About this task. Please copy out every line in the records below that includes the word "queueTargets".

Records for this exercise.
■ ■ ■

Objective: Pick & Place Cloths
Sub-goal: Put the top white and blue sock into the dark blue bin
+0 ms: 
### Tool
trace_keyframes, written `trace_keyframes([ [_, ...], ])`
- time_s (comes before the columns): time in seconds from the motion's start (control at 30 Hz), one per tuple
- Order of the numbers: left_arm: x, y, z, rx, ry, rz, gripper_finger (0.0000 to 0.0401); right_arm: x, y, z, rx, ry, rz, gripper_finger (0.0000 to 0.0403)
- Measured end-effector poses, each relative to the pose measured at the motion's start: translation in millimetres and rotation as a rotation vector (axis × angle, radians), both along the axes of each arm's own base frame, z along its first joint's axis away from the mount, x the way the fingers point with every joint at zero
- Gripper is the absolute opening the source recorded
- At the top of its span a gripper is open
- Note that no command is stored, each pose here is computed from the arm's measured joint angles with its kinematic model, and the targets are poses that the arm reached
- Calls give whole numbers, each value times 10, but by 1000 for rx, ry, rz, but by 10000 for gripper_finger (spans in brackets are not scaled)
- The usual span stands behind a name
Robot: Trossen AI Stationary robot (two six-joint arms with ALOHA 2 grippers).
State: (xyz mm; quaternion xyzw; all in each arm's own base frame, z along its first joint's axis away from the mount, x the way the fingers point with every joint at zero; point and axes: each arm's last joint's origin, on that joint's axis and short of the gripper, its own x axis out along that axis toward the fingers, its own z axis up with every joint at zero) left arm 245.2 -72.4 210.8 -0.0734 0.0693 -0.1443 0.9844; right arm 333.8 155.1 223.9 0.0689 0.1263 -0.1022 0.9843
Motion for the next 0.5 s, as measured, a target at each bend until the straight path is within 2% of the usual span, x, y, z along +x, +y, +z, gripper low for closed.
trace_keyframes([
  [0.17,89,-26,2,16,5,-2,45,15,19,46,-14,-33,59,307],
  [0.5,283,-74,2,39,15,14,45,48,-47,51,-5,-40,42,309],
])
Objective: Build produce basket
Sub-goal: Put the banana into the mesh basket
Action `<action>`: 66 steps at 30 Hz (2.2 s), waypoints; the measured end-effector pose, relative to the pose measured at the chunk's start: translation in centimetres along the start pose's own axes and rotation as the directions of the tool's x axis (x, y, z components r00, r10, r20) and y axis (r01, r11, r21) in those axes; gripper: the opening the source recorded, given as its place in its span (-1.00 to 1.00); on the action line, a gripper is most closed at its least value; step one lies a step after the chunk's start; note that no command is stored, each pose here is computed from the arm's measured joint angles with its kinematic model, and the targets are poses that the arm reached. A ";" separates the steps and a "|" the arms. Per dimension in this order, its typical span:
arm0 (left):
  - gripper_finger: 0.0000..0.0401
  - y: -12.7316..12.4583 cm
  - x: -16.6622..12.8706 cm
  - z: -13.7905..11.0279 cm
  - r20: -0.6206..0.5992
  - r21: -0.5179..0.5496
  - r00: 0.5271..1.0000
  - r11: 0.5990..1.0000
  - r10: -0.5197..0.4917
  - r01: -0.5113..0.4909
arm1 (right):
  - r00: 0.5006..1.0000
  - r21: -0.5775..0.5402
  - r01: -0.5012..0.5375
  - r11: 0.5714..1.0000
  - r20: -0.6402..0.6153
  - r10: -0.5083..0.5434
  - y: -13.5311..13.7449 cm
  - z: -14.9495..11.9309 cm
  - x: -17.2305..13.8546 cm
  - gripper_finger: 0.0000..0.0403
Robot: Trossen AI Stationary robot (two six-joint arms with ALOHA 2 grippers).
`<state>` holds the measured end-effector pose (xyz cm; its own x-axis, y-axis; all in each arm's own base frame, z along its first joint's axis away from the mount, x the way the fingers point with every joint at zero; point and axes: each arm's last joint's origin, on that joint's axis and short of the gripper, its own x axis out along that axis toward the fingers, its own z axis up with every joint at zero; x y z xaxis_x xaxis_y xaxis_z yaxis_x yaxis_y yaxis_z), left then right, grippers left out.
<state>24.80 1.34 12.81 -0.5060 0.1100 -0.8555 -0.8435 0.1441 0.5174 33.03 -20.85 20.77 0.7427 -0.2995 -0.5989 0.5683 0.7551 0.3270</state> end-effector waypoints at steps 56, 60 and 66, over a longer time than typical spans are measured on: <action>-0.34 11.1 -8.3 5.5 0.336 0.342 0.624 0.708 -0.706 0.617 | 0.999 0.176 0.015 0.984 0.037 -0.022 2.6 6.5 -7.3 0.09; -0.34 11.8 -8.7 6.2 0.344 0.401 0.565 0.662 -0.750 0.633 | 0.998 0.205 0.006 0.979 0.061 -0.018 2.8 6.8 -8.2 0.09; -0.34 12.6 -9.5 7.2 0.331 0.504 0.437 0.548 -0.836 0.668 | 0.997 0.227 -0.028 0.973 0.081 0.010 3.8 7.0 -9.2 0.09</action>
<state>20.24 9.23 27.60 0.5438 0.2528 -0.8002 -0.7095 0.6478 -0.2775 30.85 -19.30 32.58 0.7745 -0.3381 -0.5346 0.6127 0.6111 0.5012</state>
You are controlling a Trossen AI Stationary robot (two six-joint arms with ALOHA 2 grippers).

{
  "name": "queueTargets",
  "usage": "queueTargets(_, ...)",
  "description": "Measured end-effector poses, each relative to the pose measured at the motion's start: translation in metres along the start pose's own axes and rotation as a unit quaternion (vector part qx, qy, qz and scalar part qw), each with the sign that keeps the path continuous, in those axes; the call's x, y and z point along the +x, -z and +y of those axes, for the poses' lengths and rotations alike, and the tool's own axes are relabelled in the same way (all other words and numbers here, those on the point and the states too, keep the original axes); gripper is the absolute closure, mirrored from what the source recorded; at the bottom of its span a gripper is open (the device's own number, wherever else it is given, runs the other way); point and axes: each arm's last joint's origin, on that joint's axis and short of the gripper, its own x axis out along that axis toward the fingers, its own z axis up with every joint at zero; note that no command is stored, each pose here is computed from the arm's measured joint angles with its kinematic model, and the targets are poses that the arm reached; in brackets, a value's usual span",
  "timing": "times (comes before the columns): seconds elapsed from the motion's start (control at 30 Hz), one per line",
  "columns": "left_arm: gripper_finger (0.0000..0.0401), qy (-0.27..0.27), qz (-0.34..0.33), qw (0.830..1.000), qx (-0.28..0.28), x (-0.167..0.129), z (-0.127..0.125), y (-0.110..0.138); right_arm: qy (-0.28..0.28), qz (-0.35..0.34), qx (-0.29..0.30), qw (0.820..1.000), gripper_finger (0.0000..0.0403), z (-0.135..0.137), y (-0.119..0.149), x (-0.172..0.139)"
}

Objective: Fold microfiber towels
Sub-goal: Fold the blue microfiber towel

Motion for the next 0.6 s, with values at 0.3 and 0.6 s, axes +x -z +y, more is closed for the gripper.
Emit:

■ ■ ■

Answer box.
  "name": "queueTargets",
  "usage": "queueTargets(_, ...)",

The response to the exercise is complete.